» WHAT TO DO
Apart from the pictures, the listing is to be returned exactly.

» DATA EXTRACTS
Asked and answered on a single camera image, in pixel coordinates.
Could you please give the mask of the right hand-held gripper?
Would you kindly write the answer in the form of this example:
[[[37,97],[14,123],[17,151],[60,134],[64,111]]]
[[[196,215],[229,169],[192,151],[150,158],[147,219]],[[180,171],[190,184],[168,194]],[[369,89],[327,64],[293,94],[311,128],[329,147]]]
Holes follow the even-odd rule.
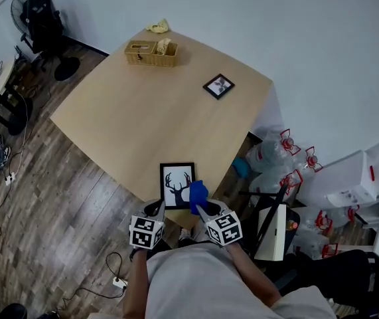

» EXERCISE RESPONSE
Asked and answered on a single camera image, in pixel coordinates.
Could you please give the mask of the right hand-held gripper?
Would you kindly write the answer in the form of this example:
[[[37,97],[14,123],[17,151],[60,134],[64,111]]]
[[[196,215],[229,169],[192,151],[150,158],[147,219]],[[180,171],[190,184],[168,194]],[[369,89],[327,64],[293,94],[311,128],[329,147]]]
Holes follow the even-odd rule.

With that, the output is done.